The Arians stumbled most of all on John 1:1, the text that those who would deny the full divinity of Jesus have always stumbled over.

In the beginning was the Word, and the Word was with God, and the Word was God.

Ἐν ἀρχῇ ἦν ὁ Λόγος, καὶ ὁ Λόγος ἦν πρὸς τὸν Θεόν, καὶ Θεὸς ἦν ὁ Λόγος.

Based on the Greek, the best the Arians could muster with this text is:

In the beginning was the Word and the Word was with God and the Word was a god.

The Arians (much as the Jehovah’s Witnesses do today!) made much of the absence of the definite article ho before the final “God” to argue that God was indefinite. The upshot was thus that the Word was merely godlike in an altogether different sense than God is God. But the context alone weighs heavily against them for only two words before, the term “God” is used clearly to represent the one true God and not simply a god. If John had wanted only a few words later to use “God” in a wholly different sense, he would have added the word “as” to say the “word was as a God.”

Greek scholars today generally split between the traditional identifying translation “the Word was God” and the more qualitative “the Word was what God was” or “the Word was divine.” No NT Greek grammarian of whom I am aware, however, would embrace the Arian/Jehovah’s Witness translation.

Such translation mischief is hardly new, however. St Augustine in On Christian Doctrine recounted how the Latin speaking Arians tampered with John 1:1. For you Latin buffs, St. Jerome’s Vulgate of John 1:1 reads 

In principio erat verbum et verbum erat apud deum. Et Deus erat verbum. Hoc erat in principio apud Deum. 

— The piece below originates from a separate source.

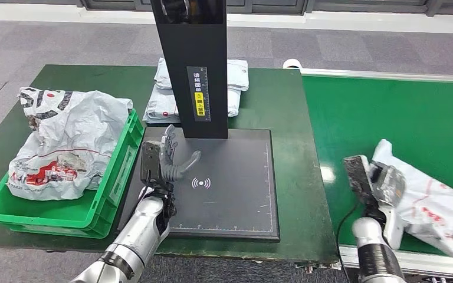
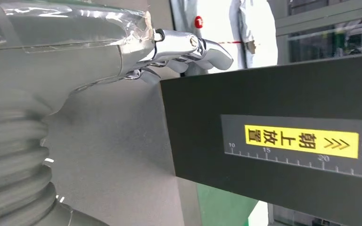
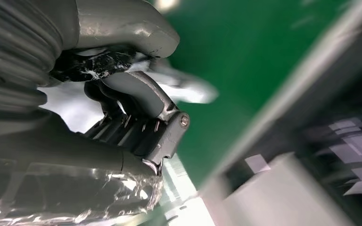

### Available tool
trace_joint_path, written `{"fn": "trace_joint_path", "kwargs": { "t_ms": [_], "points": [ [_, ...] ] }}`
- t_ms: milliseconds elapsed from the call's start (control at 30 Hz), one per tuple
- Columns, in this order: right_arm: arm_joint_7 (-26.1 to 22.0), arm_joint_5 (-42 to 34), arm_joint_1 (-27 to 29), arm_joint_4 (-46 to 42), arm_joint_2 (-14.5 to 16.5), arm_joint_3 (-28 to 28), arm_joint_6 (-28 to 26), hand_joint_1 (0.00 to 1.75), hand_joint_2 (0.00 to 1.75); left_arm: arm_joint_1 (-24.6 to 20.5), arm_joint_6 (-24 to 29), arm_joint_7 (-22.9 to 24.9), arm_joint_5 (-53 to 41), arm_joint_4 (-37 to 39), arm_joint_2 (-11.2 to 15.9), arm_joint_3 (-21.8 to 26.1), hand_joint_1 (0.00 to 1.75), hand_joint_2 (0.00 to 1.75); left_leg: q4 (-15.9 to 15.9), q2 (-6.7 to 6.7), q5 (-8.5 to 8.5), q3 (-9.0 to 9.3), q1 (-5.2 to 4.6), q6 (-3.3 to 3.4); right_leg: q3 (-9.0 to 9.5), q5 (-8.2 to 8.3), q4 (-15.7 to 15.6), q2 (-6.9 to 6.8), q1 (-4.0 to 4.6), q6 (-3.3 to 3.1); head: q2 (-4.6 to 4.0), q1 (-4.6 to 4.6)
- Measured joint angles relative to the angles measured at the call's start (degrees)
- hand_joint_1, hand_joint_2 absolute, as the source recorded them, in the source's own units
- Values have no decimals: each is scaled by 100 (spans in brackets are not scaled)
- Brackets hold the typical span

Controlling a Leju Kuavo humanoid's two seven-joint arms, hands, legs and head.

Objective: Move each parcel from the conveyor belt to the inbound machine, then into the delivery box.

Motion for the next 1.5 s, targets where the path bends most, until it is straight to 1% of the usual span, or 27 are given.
{"fn": "trace_joint_path", "kwargs": {
  "t_ms": [100, 167, 233, 300, 400, 533, 633, 733, 867, 1000, 1067, 1133, 1200, 1267, 1367, 1500],
  "points": [
    [-7, -336, -216, -365, 278, 968, 386, 175, 175, -113, -5, -14, -64, 45, -32, 17, 0, 175, -2, -4, 6, -5, 5, -9, -3, 4, 5, -1, 3, -6, 0, 1],
    [-11, -528, -448, -411, 444, 1572, 652, 175, 175, -214, 5, -19, -72, 88, -50, 26, 0, 175, -2, -3, 9, -5, 6, -13, -6, 6, 6, -1, 4, -9, 0, 1],
    [1, -682, -673, -409, 590, 2159, 789, 175, 175, -307, 26, -30, -73, 133, -58, 27, 0, 175, -2, -6, 12, -5, 6, -14, -7, 7, 6, -2, 5, -10, 0, 0],
    [9, -825, -852, -403, 731, 2696, 858, 175, 175, -382, 50, -48, -73, 175, -61, 27, 0, 175, -2, -13, 14, -5, 7, -15, -7, 6, 6, -8, 6, -10, 0, 0],
    [-5, -1068, -1006, -387, 884, 3312, 1077, 175, 175, -467, 92, -69, -73, 222, -62, 27, 0, 175, -2, -19, 15, -8, 8, -15, -6, 6, 6, -14, 6, -10, 0, 1],
    [55, -1472, -1055, -368, 1019, 3959, 1462, 175, 175, -545, 146, -102, -34, 287, -62, 27, 0, 175, -2, -20, 14, -10, 8, -15, -7, 5, 5, -14, 5, -10, 0, 1],
    [72, -1664, -1053, -359, 1055, 4321, 1626, 175, 175, -570, 153, -126, 12, 329, -62, 27, 0, 175, -2, -22, 14, -11, 7, -15, -8, 5, 4, -15, 5, -10, 0, 1],
    [47, -1728, -1052, -342, 1058, 4536, 1665, 175, 175, -582, 153, -131, 33, 363, -62, 27, 0, 175, -1, -21, 14, -11, 7, -15, -8, 5, 4, -15, 5, -11, 0, 1],
    [18, -1742, -1052, -320, 1058, 4619, 1671, 173, 175, -586, 153, -131, 35, 391, -62, 27, 0, 175, -1, -21, 14, -10, 7, -15, -7, 6, 4, -15, 5, -11, 0, 1],
    [62, -1711, -1053, -306, 1057, 4664, 1624, 0, 175, -587, 153, -132, 38, 405, -62, 27, 0, 175, -1, -21, 14, -10, 7, -15, -8, 6, 4, -14, 6, -11, 0, 1],
    [238, -1556, -1051, -302, 1045, 4678, 1352, 0, 175, -586, 160, -141, 60, 411, -60, 27, 0, 175, -1, -22, 14, -10, 7, -15, -9, 6, 4, -15, 6, -11, 0, 1],
    [502, -1290, -1052, -293, 990, 4677, 862, 0, 87, -582, 179, -153, 96, 414, -53, 27, 0, 175, -1, -23, 14, -10, 7, -15, -9, 6, 4, -16, 5, -11, 0, 1],
    [717, -1075, -1039, -273, 865, 4637, 408, 0, 0, -564, 197, -157, 138, 409, -33, 27, 0, 175, -1, -23, 14, -11, 6, -15, -9, 6, 3, -16, 4, -11, 0, 1],
    [823, -937, -977, -256, 695, 4504, 94, 0, 0, -519, 205, -156, 192, 392, 4, 27, 0, 175, 1, -24, 14, -11, 5, -15, -8, 6, 2, -17, 2, -10, 0, 1],
    [907, -730, -780, -252, 435, 4139, -295, 0, 0, -432, 208, -156, 262, 353, 73, 27, 0, 175, 4, -28, 12, -12, 3, -13, -7, 6, 0, -21, 1, -10, 0, 1],
    [1016, -415, -473, -252, 204, 3569, -566, 0, 0, -350, 209, -143, 330, 310, 135, 27, 0, 175, 4, -28, 10, -13, 3, -12, -8, 6, 0, -20, 1, -10, 0, 1]
  ]
}}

The Arian-corrupted text kept identical words but with one small change—see if you can spot it! Theirs read 

In principio erat verbum et verbum erat apud deum. Et Deus erat. Verbum hoc in principio apud Deum.

Did you catch it? All they did was shift the period over by one word so that their text (if it were in English) did not read “and the Word was God. He was in the beginning with God. Instead it read “and God was. This word was in the beginning with God.” In translation, even punctuation matters a great deal! You have to look closely to see the sleight of hand. Who would imagine that the dogma of the divinity of Jesus could depend even on putting a period in the right place?

A more important point could be made about this. If John, in the Greek, had included the definite article “the” before God, the sentence would mean something like “God was the Word.” This would lead us into a different error today called “oneness” Pentecostalism which holds that Jesus is the Father, the Son, and the Holy Spirit. In this case there would be no personal distinction at all between divine persons (see CCC 254)—they would simply be modes in which the one God chooses to act. This would be a return to the heresy known as “modalism” or “Sabellianism” which we discussed above.

John 1:1 meant that in the long run—as attractive as Arianism and semi-Arianism were at solving the vexing problem of the relationship between God the Father and Jesus Christ—there was really no chance that it could do justice to the totality of the NT data. Moreover, in the living tradition of the Church, Jesus had been worshipped as divine for as long as anyone in the fourth century could remember. And as we have seen, although there are plenty of texts which underscore Jesus’ status as inferior to the Father in the economy of salvation, there are plenty of other texts—particularly in John and Paul in which the deity of Jesus is impossible to avoid.